The Community Center gymnasium provided us some sort of indoor recreation, thankfully. We shot some hoops, expended pent-up energy. I can’t help but imagine if we’d had a full-scale recreation center for us to enjoy, maybe my nephews would come back to visit more often. The reality is that they are busy with their own swim meets, lacrosse games, girlfriends and jobs now. Still, I like to imagine a rock-climbing gym, workout equipment, indoor pool, billiard/game room, indoor track, pickle ball or racquetball courts, perhaps an indoor soccer pitch to enjoy.
My boys are approaching that age now, and the idea has been swirling in my head for years. I’ve started sharing it with others in some informal conversations to discuss an effort that came to pass a few years back — the formation of a recreation district. We’ve discussed the reasons the effort failed at the ballot five years ago, and we’ve discussed the merits and opportunities a recreation district would hold for the valley. The conversation continues, and we need more voices.
At a minimum, a recreation district would help equalize the burden of funding operations and maintenance of our current public facilities like the pool, the rink and trails, as well as give leverage for bigger dreams to unfold like a recreation center.
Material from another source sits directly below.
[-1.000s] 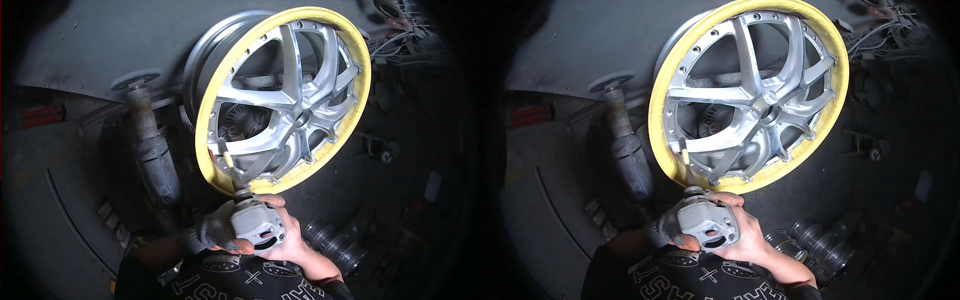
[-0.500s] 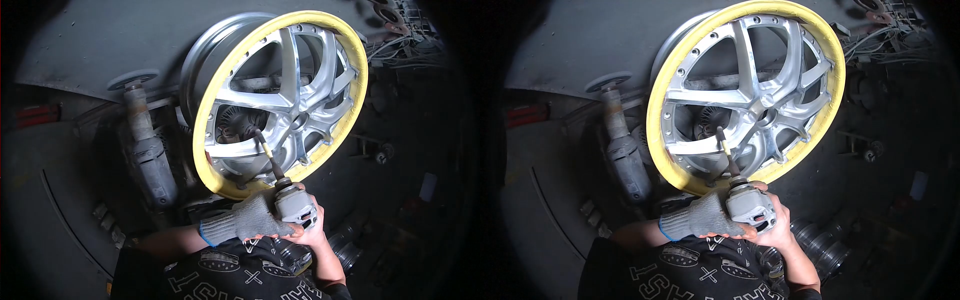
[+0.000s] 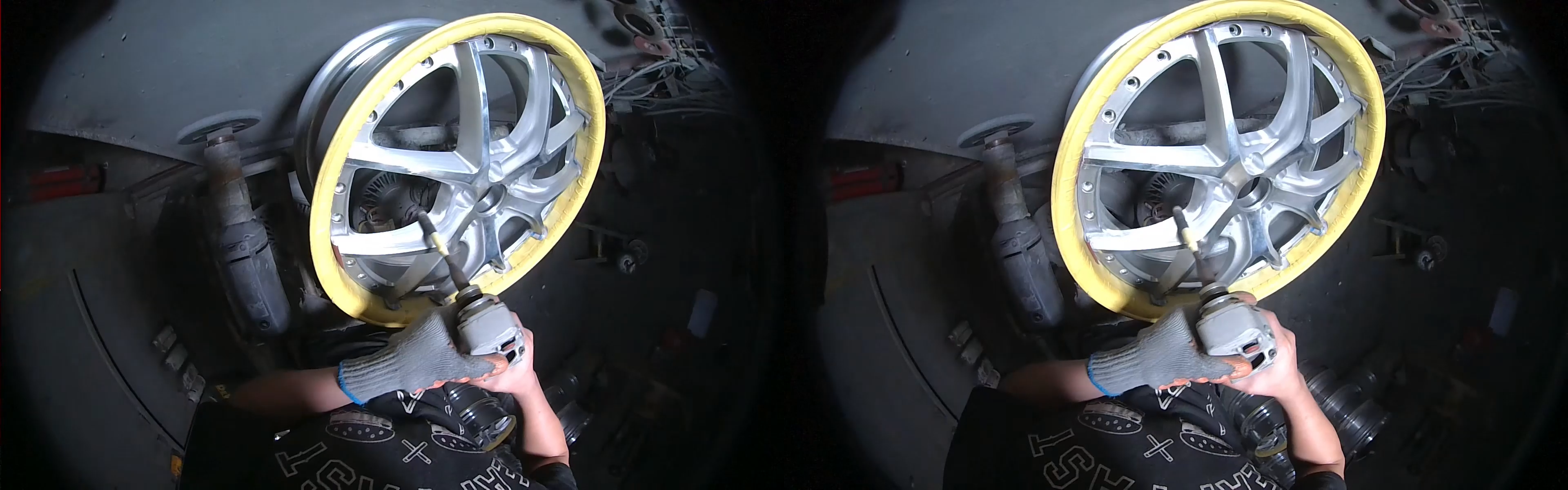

If you’re interested in joining this conversation, please email firstname.lastname@example.org. You’ll be placed on a mailing list and invited to ongoing discussions to explore the formation of a valley-wide recreation district.
I expect lots of people will return this week from spring break with tanned faces and vibrant attitudes after escapes to faraway places. Hawaii, as usual, seemed to be a popular destination, and lots of people got really cheap tickets. We headed down to California’s desert and paid more than some who flew to Hawaii. We had to fly mid-week because the weekend fares were cost prohibitive. Apparently, if you search and buy on Tuesday, and fly on a Tuesday, you are better off. Doesn’t it cost the airline the same to fly any day? What gives? What a racket.
The airlines have algorithms where the longer you browse the tickets online, the prices start to rise, creating a sense of urgency. Warnings like “only four seats left” and “15 people are searching this flight right now” instill a sense of panic. A friend of mine recently tried to beat the system by opening up separate browsers on his laptop and bought one-way tickets across multiple legs to Europe simultaneously with different transactions to get the cheapest prices on flights that for some reason cost more with round-trip fares. My elderly father recently got so confused and frustrated with changing prices as he searched for tickets that he finally drove downtown and walked into the local AAA office where an agent found a good ticket for him. So, it goes to show that we can beat the system with some ingenuity and a human touch. But there doesn’t seem to be anything very fair about airfare.